┌──

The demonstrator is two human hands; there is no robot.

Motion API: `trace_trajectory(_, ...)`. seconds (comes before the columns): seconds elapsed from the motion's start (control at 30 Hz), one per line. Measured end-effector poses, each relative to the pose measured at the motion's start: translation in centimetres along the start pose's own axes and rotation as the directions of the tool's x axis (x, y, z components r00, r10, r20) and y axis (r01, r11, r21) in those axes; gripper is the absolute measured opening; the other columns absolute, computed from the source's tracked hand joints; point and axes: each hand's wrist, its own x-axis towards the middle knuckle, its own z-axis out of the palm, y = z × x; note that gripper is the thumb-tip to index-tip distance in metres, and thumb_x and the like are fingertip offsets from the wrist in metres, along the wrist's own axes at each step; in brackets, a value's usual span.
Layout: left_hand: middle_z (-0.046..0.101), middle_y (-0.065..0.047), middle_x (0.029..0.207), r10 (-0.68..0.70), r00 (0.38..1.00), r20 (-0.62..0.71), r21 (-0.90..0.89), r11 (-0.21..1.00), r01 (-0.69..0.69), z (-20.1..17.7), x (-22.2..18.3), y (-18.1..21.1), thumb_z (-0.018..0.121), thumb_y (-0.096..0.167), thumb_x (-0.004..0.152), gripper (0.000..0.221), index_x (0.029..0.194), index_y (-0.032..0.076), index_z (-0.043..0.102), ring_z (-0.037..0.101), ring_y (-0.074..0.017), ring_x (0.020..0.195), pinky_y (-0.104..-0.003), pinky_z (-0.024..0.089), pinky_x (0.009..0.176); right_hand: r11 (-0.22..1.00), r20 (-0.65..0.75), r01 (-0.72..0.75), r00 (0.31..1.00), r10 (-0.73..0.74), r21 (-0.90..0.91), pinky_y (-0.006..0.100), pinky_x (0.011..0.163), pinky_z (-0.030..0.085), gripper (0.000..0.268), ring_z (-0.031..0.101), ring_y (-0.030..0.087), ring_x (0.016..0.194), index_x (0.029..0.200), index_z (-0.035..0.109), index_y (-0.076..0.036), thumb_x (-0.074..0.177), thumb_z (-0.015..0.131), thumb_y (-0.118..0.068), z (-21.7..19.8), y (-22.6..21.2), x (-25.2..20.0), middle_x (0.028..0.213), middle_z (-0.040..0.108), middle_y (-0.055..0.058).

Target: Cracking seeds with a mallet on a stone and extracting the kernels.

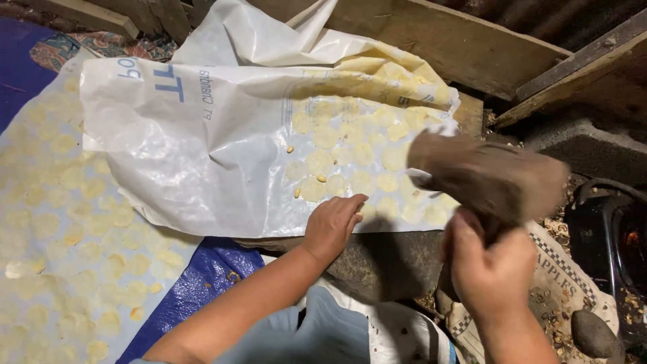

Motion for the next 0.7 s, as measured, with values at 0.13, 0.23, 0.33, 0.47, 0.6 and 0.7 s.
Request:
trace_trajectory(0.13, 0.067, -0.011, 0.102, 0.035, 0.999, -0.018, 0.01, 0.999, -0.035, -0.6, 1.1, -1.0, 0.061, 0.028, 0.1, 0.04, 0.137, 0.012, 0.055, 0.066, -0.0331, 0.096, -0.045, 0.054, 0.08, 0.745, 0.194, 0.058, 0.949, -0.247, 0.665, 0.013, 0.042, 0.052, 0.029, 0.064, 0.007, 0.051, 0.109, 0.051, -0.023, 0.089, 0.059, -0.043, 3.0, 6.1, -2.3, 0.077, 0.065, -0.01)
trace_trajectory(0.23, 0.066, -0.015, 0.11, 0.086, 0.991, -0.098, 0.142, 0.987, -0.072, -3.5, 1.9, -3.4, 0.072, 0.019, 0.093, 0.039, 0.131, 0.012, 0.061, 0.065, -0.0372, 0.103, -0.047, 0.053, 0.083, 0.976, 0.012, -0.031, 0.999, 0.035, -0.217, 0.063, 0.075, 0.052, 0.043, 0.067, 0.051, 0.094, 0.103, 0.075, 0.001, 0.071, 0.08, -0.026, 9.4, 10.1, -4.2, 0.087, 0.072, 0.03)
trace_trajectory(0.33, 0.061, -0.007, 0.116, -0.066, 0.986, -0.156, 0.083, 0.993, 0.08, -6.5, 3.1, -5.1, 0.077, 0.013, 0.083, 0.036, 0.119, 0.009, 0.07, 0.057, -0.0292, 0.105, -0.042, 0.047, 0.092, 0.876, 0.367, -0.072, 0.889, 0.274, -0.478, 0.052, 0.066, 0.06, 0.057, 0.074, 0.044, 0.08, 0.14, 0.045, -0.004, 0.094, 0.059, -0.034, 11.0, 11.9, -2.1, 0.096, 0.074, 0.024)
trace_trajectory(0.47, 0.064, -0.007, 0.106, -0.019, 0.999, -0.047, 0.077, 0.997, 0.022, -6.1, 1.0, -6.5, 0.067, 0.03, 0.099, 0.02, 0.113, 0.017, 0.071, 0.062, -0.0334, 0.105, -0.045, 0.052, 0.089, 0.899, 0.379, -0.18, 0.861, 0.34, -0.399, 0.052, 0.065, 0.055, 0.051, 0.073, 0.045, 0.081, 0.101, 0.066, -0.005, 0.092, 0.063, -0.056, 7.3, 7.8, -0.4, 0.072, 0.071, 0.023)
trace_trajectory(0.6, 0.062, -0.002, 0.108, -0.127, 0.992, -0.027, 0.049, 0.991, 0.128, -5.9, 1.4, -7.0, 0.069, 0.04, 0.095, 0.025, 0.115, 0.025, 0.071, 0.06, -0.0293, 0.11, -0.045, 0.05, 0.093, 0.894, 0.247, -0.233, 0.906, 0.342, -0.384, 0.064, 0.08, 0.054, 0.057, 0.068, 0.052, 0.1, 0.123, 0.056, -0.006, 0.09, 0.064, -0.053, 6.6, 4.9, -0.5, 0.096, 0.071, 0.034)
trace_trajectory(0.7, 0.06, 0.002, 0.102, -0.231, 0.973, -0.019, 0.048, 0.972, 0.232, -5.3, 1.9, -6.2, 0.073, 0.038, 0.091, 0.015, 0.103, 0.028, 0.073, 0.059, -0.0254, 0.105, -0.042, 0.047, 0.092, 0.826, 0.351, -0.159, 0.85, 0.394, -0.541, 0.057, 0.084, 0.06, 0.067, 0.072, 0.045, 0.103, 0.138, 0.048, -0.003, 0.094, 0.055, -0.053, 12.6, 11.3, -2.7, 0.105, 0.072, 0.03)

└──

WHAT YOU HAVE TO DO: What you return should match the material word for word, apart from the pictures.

SOLUTION TO THIS TASK:
The demonstrator is two human hands; there is no robot.

Motion API: `trace_trajectory(_, ...)`. seconds (comes before the columns): seconds elapsed from the motion's start (control at 30 Hz), one per line. Measured end-effector poses, each relative to the pose measured at the motion's start: translation in centimetres along the start pose's own axes and rotation as the directions of the tool's x axis (x, y, z components r00, r10, r20) and y axis (r01, r11, r21) in those axes; gripper is the absolute measured opening; the other columns absolute, computed from the source's tracked hand joints; point and axes: each hand's wrist, its own x-axis towards the middle knuckle, its own z-axis out of the palm, y = z × x; note that gripper is the thumb-tip to index-tip distance in metres, and thumb_x and the like are fingertip offsets from the wrist in metres, along the wrist's own axes at each step; in brackets, a value's usual span.
Layout: left_hand: middle_z (-0.046..0.101), middle_y (-0.065..0.047), middle_x (0.029..0.207), r10 (-0.68..0.70), r00 (0.38..1.00), r20 (-0.62..0.71), r21 (-0.90..0.89), r11 (-0.21..1.00), r01 (-0.69..0.69), z (-20.1..17.7), x (-22.2..18.3), y (-18.1..21.1), thumb_z (-0.018..0.121), thumb_y (-0.096..0.167), thumb_x (-0.004..0.152), gripper (0.000..0.221), index_x (0.029..0.194), index_y (-0.032..0.076), index_z (-0.043..0.102), ring_z (-0.037..0.101), ring_y (-0.074..0.017), ring_x (0.020..0.195), pinky_y (-0.104..-0.003), pinky_z (-0.024..0.089), pinky_x (0.009..0.176); right_hand: r11 (-0.22..1.00), r20 (-0.65..0.75), r01 (-0.72..0.75), r00 (0.31..1.00), r10 (-0.73..0.74), r21 (-0.90..0.91), pinky_y (-0.006..0.100), pinky_x (0.011..0.163), pinky_z (-0.030..0.085), gripper (0.000..0.268), ring_z (-0.031..0.101), ring_y (-0.030..0.087), ring_x (0.016..0.194), index_x (0.029..0.200), index_z (-0.035..0.109), index_y (-0.076..0.036), thumb_x (-0.074..0.177), thumb_z (-0.015..0.131), thumb_y (-0.118..0.068), z (-21.7..19.8), y (-22.6..21.2), x (-25.2..20.0), middle_x (0.028..0.213), middle_z (-0.040..0.108), middle_y (-0.055..0.058).

Target: Cracking seeds with a mallet on a stone and extracting the kernels.


Motion for the next 0.7 s, as measured, with values at 0.13, 0.23, 0.33, 0.47, 0.6 and 0.7 s.
Request:
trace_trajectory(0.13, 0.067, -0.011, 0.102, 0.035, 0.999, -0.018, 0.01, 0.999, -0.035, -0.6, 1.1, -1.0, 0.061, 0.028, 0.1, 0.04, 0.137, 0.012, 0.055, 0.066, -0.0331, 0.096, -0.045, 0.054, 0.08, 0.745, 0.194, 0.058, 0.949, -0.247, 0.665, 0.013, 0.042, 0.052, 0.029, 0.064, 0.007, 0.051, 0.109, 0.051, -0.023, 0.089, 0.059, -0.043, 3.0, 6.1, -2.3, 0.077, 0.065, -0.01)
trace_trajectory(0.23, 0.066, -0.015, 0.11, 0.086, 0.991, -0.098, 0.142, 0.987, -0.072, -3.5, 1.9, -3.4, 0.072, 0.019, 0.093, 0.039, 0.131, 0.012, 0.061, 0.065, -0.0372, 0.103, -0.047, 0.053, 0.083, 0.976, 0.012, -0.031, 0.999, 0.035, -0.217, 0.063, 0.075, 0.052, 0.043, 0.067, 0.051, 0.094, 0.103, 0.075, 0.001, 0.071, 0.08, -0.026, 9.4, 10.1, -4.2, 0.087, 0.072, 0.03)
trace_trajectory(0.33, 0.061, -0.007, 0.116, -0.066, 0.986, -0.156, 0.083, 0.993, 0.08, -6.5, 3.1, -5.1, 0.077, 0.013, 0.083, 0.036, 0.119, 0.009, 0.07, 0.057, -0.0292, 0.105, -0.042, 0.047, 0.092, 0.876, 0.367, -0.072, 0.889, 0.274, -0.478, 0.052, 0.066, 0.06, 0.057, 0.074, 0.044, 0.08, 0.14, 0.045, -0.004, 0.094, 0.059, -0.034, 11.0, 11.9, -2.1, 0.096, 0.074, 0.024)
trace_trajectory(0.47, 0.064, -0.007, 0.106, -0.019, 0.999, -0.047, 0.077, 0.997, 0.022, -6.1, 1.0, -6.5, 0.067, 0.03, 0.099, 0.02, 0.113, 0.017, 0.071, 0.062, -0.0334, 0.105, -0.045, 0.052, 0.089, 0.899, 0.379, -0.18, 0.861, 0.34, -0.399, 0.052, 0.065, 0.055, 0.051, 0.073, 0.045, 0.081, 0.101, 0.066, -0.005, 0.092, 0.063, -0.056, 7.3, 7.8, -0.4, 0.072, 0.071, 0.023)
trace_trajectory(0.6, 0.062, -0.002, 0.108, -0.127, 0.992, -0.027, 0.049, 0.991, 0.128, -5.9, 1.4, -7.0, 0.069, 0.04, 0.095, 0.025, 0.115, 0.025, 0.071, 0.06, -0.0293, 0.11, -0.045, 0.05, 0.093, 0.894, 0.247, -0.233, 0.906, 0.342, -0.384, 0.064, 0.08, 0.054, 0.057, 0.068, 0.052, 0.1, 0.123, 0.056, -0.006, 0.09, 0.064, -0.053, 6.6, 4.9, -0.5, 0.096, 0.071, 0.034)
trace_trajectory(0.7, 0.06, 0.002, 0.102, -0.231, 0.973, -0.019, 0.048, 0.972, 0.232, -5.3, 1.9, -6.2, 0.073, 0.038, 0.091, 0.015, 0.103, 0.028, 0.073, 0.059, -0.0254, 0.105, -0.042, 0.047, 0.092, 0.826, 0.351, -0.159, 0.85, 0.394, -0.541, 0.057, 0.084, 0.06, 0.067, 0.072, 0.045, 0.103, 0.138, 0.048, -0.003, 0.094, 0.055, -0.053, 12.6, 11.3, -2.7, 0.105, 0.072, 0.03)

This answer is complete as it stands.